• **WORK REQUIRED**
Review the listing and copy each line that holds the word "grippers".

• **DATASET EXTRACT**

════════

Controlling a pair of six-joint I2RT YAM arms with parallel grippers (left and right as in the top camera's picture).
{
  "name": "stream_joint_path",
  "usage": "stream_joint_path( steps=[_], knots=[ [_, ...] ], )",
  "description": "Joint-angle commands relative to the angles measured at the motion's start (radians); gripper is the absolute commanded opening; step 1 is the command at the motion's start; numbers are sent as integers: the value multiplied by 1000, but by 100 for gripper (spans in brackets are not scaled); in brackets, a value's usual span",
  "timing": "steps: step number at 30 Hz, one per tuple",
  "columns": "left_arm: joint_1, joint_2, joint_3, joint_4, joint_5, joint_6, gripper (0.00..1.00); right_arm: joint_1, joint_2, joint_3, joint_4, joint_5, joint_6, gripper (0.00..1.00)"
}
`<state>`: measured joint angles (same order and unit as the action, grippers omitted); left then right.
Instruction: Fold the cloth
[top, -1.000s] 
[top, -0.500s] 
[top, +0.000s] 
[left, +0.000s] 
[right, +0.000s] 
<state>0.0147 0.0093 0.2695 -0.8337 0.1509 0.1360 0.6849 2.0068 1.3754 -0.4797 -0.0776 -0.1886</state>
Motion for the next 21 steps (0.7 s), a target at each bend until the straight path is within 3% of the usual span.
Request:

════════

• **PROBLEM SOLUTION**
Controlling a pair of six-joint I2RT YAM arms with parallel grippers (left and right as in the top camera's picture).
`<state>`: measured joint angles (same order and unit as the action, grippers omitted); left then right.

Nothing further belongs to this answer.